Saskatchewan Polytechnic is developing a new program that will focus on agriculture and food production.
Dean Jamie Hilts said the school is waiting for the final stamp of approval from the provincial advanced education ministry, and he hopes to deliver the program to 24 students beginning in the fall of 2019.
The plan includes building a new facility at the Ag In Motion farm show site near Langham, Sask.
“We have done a MOA (memorandum of agreement) with Glacier FarmMedia (owner of Ag in Motion and also The Western Producer) and AIM to look at the development of a facility for the delivery of the agriculture and food production delivery program, and other related agriculture programming,” Hilts said.
“I think this is an opportunity for the Saskatchewan Polytechnic program to really establish itself as a step apart from most other operations of this nature in Canada.”
The proposed building at the show site is to be built in partnership with AIM.
“This structure will allow us to have classroom space for theory classes, a lab for us to do work in soils, agronomy and other lab work of that nature,” Hilts said.
“It will also allow us the opportunity to bring in pieces of equipment and allow students to be able to work on the equipment and be able to understand the full operations of the technology.”
Glacier FarmMedia recently bought a half section of farmland connected to the half section it already owns. The new land is being used for crop production.
Saskatchewan Polytechnic recently created a new position for an Ag In Motion Research Chair, which will oversee activities and programming for Saskatchewan Polytechnic at the AIM site.
Rob O’Connor, AIM show director, said the new position is shared between Saskatchewan Polytechnic and AIM.
“For Ag In Motion, the (research chair position) will also be a manager, so basically for anything on the farm such as cropping,” he said.
“Or, if companies ask us to help manage their plots here at the show site, he’ll be in charge of that. And then also with Sask Poly it will be to help with the new agriculture diploma program that they’ll be launching.”
Hilts said the program will have a large component of applied learning with hands on experience, which will help students get a deeper understanding of agriculture and to become precision ag equipment operators.
“All of our students are going to have time to actually be around a functioning farming operation, so students who might not have had the experience to be on a farm will actually have the opportunity to have boots on the ground,” Hilts said.

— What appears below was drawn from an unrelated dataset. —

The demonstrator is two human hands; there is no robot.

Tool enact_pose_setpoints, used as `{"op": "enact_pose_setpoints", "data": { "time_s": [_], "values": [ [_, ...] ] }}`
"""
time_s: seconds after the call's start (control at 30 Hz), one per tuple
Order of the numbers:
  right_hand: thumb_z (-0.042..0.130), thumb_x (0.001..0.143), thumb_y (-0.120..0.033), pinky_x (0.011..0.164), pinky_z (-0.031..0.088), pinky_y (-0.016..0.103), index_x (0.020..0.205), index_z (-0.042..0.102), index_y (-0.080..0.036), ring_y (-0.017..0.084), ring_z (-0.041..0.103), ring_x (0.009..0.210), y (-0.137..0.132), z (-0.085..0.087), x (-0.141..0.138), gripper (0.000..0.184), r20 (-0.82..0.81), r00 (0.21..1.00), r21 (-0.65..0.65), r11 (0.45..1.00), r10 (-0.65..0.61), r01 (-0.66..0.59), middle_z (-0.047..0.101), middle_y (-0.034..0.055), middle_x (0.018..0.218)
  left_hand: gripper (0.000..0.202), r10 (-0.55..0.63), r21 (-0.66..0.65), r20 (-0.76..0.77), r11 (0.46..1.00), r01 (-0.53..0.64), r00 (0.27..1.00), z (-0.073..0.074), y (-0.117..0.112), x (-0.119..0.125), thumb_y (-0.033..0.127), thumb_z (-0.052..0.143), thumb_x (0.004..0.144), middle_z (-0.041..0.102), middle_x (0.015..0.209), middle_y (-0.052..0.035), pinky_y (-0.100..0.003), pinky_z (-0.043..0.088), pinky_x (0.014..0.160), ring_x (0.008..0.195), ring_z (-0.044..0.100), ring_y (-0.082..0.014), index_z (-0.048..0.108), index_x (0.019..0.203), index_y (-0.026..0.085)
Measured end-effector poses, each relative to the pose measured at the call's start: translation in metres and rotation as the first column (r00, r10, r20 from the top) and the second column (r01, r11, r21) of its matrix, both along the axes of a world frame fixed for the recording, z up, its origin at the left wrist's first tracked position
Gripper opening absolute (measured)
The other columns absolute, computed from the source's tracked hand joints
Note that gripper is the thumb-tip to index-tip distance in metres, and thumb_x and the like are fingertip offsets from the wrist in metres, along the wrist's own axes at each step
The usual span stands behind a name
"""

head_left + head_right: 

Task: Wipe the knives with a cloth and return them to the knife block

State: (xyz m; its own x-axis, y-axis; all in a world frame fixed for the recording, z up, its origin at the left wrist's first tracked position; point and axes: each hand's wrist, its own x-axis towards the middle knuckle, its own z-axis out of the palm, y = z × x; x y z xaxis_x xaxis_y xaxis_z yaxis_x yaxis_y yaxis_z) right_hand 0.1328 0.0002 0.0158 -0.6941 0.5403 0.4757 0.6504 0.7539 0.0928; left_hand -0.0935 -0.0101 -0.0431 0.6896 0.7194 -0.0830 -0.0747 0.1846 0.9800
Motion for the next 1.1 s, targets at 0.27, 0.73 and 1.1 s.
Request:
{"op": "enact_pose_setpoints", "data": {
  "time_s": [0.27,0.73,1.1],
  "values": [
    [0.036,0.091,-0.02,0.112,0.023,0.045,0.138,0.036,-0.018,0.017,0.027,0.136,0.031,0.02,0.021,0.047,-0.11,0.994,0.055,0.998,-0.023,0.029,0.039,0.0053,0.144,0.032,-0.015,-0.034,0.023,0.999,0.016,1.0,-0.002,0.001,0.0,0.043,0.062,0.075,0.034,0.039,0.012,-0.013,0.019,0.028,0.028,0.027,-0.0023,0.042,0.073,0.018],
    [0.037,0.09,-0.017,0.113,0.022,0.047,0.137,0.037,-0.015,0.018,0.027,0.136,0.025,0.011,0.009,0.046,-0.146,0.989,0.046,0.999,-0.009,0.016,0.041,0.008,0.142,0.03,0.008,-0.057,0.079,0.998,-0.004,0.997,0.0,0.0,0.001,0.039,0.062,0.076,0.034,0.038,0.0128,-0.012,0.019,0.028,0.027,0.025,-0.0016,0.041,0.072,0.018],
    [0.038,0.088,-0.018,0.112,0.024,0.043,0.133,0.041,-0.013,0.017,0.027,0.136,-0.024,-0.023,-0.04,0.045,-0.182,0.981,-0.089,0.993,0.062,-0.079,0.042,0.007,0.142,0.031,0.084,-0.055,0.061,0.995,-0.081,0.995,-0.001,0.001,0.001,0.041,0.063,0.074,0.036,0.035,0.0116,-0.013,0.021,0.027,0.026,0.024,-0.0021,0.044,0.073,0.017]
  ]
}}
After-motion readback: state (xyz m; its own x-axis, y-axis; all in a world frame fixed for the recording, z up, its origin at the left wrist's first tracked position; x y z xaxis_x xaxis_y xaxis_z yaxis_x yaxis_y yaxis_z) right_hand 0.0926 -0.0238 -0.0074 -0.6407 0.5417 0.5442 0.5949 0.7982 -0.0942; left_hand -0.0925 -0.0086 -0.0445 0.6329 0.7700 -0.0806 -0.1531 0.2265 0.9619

The two-year ag diploma program will have courses in arts and sciences, math, communications and agriculture history as well as courses related to farm business such as local marketing, financing and contracts.
Students will attend some classes at Saskatchewan Polytechnic’s Saskatoon campus and study approximately two days per week at the proposed facility on the Ag In Motion show site.
“It’s a co-op studies opportunity so students will get both theory learning, the applied learning, they’ll get the practical experience of working in a variety of agriculture and food production settings, and then have the opportunity to transfer on to complete a degree with two or three other institutions within Canada,” Hilts said.
He said he doesn’t see the new program competing with other agriculture-based schools in Canada, such as Olds College, Lakeland College or the University of Saskatchewan. Instead, he sees the new program offering curriculum that is not now offered.
For instance, he sees teaching a strong technical understanding of data analytics from modern farm equipment as something at which the program could excel.
Hilts said Saskatchewan Polytechnic has a memorandum of understanding with Olds College so that students will have the ability to go to Olds for a four-month term in livestock.
Beyond the new agriculture and food production program, Hilts said there would be opportunities through the Saskatchewan Polytechnic campus on the AIM site for continuing education courses.
“Courses such as pesticide applications, but also overall programming to again deal with the understanding of data analytics and the interpretation of that data that is being created on virtually every farm in Saskatchewan,” Hilts said.
He said he sees an opportunity to have courses on irrigation and beekeeping as well as conducting applied research on farm safety, including how to safely manage on-farm grain handling facilities.
O’Connor said working with Saskatchewan Polytechnic to develop a new agricultural-based program on the AIM show site fits well with the company’s goals.
“Glacier FarmMedia is all about the transfer of knowledge and information, and I think that just fits into our mandate,” he said.
“We’re teaching people what is new and exciting, and part of our show, or any trade show, is showcasing innovation and what’s new and how it impacts agriculture and farming.”